Le projet impérialiste et les examens du certificat d’études
___________________________
___________________________
___________________________
___________________________
___________________________
___________________________
___________________________
___________________________
___________________________
___________________________
Dr. Abdelrahman Kamal Shomeina
Les examens du certificat d’études ont débuté il y a quelques jours dans les régions du Darfour sous le contrôle de la milice rebelle des Forces de Soutien Rapide (FSR) et de son aile politique, “Tassiss” (Fondation). Force est de constater que la couverture médiatique de cet événement, ainsi que l’apparition de Hemedti s’exprimant devant une foule de gens, augurent que nous sommes entrés dans une nouvelle phase de mise en œuvre du projet impérialiste visant à diviser le Soudan, à altérer son identité culturelle et à modifier sa composition démographique.

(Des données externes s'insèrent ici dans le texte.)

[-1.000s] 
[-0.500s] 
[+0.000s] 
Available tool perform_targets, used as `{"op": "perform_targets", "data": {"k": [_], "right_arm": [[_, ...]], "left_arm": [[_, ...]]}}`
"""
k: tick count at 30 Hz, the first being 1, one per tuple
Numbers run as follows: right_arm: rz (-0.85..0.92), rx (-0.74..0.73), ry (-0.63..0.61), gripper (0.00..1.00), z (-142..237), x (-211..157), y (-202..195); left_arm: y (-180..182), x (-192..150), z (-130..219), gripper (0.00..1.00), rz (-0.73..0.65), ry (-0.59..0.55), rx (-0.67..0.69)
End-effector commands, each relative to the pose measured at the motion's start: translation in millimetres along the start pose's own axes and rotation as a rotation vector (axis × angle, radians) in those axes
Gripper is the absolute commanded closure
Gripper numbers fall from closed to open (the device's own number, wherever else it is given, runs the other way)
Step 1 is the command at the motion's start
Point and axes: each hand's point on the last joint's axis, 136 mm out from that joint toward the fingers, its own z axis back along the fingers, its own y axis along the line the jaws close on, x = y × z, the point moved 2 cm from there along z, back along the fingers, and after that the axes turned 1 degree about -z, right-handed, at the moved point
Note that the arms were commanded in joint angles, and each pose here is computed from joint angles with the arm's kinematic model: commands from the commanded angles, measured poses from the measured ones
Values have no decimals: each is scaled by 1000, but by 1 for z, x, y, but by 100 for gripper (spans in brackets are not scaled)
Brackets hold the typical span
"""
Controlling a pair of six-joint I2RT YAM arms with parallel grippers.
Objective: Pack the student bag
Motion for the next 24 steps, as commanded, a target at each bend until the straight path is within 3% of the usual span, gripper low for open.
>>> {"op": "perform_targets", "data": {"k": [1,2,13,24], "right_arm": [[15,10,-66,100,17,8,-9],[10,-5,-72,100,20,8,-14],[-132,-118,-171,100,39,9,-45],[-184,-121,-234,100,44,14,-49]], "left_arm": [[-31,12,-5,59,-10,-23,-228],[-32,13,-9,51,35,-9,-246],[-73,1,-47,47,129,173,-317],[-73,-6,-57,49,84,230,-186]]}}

J’ai souvent mentionné que le projet impérialiste ciblant la région africaine — dont le Soudan constitue le cœur battant en raison de sa position géopolitique, de ses richesses et de sa distinction civilisationnelle — l’a rendu ciblé depuis des temps immémoriaux. Nous constatons que le projet impérialiste sioniste est un projet ancien mais renouvelé ; ancien de par son idée talmudique d’établir le “Grand Israël”, et renouvelé selon les exigences du moment à travers l’innovation d’accords, de stratégies et de mécanismes d’exécution adaptés aux mutations politiques, géopolitiques et sécuritaires.
Il est vrai que cet impérialisme a réussi à atteindre une partie de son objectif en divisant le Soudan en deux États (le Soudan et le Soudan du Sud), et qu’il est aujourd’hui aux portes de la division et de la sécession du Darfour. La rébellion des Forces de Soutien Rapide, depuis ses débuts, ne reposait pas sur de véritables causes nationales ; nous avons plutôt observé un tâtonnement et une oscillation constante entre la volonté de se débarrasser des islamistes, la déconstruction de “l’État de 56”, etc. Cela prouve clairement que les Forces de Soutien Rapide et leur aile politique ne possèdent aucun projet national, mais qu’ils ne sont que des outils d’exécution d’objectifs préétablis.
Après avoir échoué à prendre le contrôle de Khartoum et du centre du Soudan, la milice s’est tournée vers son ancrage social et géographique représenté par la région du Sahel, qui s’étend de l’ouest du Soudan jusqu’à l’Afrique de l’Ouest, et s’est empressée de former le gouvernement de “Tassiss”. Bien que les États ne reconnaissent pas ce gouvernement et que de nombreux pays ainsi que tous les mécanismes (quatuor et quintuor ) rejettent les entités parallèles, le gouvernement de “Tassiss” a commencé à entreprendre certaines actions qui nécessitent un soutien et un parrainage internationaux, et par conséquent, une reconnaissance implicite.
À mon avis, l’organisation des examens du certificat d’études est une question extrêmement grave et une menace sérieuse pour la sécurité nationale soudanaise. Car, tout simplement, la milice a-t-elle la capacité matérielle et organisationnelle de gérer une activité académique aussi complexe à l’ombre des troubles, des divisions et des défections actuelles ? Cela signifie que les préparatifs de cette démarche ont été menés avec minutie et qu’elle est traitée comme une stratégie politique visant à créer un fait accompli, que reconnaîtront les États soutenant le projet. En effet, il est certain qu’après les procédures de correction et la délivrance des diplômes, les étudiants rejoindront les universités. Dès lors, il faudra bien des entités qui reconnaissent leurs diplômes ; il serait donc illogique qu’ils soient admis dans une seule université locale. Par conséquent, ils seront acceptés dans les universités des pays parrains du projet de division sécessionniste, ce qui constituera une reconnaissance implicite de l’État de “Tassiss”.
Parmi les points importants figure également, dans le discours de Hemedti, la formation d’un comité de révision des programmes scolaires présidé par son frère Abdelrahim. Au-delà du ridicule de l’idée et de la misère de ceux qui ont applaudi, clamé et loué cette initiative, la question demeure : Abdelrahim, ou même le ministre de l’Éducation de “Tassiss”, possèdent-ils les capacités intellectuelles et les compétences nécessaires pour diriger un comité des programmes ? Cela signifie que les États parrains du projet ont donné des directives claires en ce sens, afin d’établir un système éducatif global jetant les bases d’une reconnaissance de l’État de “Tassiss”.